Evidence from other undercapitalized civic sectors demonstrates that “catalytic” capital can improve organizational resilience while maintaining high repayment performance. In evaluating the MacArthur Foundation Arts and Culture Loan Fund, researchers found that the arts programs they funded repaid loans at rates comparable to commercial lending. Even better, the groups were able to be more strategic – trying new revenue streams, hiring staff that could generate more income – as opposed to just living paycheck to paycheck. These kinds of loans allow social impact lenders to prioritize public benefit and long-term sustainability while recycling resources through repayment and building investable markets over time.
In addition to providing immediate liquidity, catalytic capital can help strengthen the long-term financial position of borrowers by helping them be more credit-worthy in the eyes of traditional lenders, both by developing better financial practices and by creating more consistent and stable revenue streams. By introducing appropriately structured debt and repayment expectations, these investments help organizations build the systems, track records, and financial confidence needed to access additional forms of capital over time.
Organizations that successfully take on and repay mission-aligned financing may be better positioned to attract follow-on investment – from philanthropy, impact investors, and, in some cases, traditional lenders.

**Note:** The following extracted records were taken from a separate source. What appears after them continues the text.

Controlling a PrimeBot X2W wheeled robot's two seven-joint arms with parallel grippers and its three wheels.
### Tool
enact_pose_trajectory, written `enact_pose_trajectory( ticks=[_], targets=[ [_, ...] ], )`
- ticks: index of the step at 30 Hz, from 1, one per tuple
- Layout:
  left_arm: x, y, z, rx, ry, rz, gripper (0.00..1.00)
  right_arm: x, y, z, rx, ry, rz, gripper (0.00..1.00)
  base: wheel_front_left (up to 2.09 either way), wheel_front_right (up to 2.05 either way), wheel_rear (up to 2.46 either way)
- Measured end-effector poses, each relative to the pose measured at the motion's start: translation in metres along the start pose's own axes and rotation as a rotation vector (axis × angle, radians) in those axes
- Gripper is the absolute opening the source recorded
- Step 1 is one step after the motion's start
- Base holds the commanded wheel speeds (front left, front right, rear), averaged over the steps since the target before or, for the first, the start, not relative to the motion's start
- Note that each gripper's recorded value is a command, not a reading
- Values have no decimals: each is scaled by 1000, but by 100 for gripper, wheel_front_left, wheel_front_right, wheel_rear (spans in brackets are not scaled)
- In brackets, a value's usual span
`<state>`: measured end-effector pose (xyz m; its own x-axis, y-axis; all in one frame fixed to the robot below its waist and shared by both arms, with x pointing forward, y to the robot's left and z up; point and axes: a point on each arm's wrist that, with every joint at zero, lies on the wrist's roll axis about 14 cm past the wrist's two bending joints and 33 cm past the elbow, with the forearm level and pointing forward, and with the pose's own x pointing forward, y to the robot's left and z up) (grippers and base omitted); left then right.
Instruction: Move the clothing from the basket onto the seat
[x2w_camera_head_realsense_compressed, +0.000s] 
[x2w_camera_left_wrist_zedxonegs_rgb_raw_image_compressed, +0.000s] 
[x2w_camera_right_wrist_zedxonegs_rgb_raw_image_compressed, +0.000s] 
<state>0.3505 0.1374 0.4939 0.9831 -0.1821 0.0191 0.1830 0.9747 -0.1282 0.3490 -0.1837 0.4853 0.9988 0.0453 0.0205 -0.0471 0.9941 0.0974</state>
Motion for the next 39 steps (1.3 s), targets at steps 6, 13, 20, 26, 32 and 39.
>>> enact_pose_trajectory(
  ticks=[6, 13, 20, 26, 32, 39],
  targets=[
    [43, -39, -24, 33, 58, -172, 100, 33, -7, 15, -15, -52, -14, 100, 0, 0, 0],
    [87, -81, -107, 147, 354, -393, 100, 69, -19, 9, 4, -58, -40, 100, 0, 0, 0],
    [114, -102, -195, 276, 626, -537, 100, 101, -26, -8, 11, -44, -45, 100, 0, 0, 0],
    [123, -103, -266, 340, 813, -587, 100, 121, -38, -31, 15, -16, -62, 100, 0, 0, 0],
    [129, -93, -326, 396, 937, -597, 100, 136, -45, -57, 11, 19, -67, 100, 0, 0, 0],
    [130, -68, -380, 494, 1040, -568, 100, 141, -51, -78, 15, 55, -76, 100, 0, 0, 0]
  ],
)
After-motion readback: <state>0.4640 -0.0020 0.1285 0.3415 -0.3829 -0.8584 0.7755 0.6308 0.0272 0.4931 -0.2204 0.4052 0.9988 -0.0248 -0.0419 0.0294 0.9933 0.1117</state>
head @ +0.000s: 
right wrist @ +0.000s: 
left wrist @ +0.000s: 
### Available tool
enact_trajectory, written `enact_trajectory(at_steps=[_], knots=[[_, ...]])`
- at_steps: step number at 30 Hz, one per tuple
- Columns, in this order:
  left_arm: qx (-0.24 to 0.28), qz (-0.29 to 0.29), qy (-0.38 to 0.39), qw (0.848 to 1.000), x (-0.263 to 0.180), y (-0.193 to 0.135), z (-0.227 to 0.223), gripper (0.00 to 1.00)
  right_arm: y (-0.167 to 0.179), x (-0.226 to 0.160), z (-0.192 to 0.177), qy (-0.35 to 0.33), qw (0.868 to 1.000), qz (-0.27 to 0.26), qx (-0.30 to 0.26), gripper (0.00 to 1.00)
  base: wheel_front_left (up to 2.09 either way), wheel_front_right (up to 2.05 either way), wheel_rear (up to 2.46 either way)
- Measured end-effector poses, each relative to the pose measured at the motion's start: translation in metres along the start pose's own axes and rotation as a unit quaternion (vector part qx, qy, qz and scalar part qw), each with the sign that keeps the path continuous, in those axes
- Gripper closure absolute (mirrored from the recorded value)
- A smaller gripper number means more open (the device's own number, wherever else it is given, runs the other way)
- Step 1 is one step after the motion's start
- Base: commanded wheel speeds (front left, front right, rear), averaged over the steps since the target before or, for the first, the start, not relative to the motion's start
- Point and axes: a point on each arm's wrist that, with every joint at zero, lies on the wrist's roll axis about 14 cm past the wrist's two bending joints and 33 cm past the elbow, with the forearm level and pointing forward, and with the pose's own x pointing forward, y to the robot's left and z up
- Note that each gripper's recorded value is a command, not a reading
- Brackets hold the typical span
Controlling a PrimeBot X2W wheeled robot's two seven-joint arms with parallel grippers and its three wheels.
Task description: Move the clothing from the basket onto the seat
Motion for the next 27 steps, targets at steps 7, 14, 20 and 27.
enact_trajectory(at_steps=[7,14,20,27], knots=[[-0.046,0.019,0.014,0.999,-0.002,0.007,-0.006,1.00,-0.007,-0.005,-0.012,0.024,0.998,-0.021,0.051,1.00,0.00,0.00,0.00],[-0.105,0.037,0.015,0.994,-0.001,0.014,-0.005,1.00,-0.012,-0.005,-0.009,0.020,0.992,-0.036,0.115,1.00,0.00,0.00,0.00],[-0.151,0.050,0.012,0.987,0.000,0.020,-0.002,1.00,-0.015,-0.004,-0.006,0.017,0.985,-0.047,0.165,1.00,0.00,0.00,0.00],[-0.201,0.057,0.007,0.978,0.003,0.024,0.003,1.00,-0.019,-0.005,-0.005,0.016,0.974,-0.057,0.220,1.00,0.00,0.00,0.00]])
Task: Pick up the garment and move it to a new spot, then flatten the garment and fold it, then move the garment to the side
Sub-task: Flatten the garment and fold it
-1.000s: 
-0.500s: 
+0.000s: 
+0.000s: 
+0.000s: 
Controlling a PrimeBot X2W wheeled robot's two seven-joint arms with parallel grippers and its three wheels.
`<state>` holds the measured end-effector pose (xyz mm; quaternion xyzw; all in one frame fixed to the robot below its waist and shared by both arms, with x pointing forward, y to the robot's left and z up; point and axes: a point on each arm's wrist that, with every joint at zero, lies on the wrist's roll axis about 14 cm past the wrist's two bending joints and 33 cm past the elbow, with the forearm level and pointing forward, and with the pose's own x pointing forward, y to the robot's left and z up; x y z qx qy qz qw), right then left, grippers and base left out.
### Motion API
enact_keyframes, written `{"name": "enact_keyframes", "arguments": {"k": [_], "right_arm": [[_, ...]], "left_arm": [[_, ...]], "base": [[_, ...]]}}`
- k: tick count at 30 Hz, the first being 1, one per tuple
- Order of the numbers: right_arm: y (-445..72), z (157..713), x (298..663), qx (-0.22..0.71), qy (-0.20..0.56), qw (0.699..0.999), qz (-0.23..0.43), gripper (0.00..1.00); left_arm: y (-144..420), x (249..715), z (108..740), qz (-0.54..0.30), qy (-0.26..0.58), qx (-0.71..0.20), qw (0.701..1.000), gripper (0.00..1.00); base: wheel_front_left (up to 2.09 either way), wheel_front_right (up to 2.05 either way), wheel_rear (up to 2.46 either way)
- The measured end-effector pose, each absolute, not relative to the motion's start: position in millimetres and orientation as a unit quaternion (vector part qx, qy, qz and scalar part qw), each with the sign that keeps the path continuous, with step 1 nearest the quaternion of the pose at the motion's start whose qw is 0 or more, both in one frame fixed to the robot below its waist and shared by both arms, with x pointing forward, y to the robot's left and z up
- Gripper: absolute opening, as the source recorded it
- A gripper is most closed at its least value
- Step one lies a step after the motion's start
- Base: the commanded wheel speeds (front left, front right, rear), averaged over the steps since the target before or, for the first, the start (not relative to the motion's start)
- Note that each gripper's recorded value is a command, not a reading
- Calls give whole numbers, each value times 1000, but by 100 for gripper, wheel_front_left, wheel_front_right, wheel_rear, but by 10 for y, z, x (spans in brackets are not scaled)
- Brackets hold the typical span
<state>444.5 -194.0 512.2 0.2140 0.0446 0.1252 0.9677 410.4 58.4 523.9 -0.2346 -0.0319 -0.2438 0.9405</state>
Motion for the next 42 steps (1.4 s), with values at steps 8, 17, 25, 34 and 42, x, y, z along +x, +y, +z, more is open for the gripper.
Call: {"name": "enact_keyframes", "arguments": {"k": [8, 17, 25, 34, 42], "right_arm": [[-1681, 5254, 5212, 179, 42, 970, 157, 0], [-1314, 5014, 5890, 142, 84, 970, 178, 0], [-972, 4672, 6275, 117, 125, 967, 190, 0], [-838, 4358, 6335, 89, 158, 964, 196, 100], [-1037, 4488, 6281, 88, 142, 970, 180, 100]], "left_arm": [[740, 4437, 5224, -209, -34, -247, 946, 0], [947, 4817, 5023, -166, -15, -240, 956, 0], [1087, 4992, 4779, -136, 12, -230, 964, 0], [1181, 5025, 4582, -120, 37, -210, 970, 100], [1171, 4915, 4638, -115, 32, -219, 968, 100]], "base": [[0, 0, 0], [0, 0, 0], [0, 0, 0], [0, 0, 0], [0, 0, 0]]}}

Over time, this expands the pool of capital available to the sector and reduces reliance on any single funding source. The national funder collaborative Press Forward recently published an excellent guide to uses of catalytic capital for local news, to which we contributed.
The timing is also critical. National efforts to provide new financing for local news are beginning to take shape, but these efforts are unlikely to support small, hyper-local investments directly. A Minnesota-based fund – and ultimately a network of state-based or local funds – can address different needs, draw in different investors and connect to larger pools of aligned capital over time.
This Fund will demonstrate a focused, credible model for deploying social impact lending in support of local news – first for Minnesota and then as a template for other states and national efforts.
Finally, such an approach has an obvious system benefit: enabling philanthropic players to stretch their dollars further. At a time when foundations and individual donors are needing to attend to many different social and cultural needs, this would increase the likelihood that sufficient capital is at work to revive community news
Why Minnesota?
Minnesota is well positioned to launch the first state-based catalytic capital fund for local news. The state benefits from a nationally recognized journalism ecosystem, including Press Forward Minnesota, as well as engaged local philanthropy and policy leadership. It also demonstrates strong civic participation and community identity, alongside a diverse mix of urban, rural, and tribal communities with distinct information needs.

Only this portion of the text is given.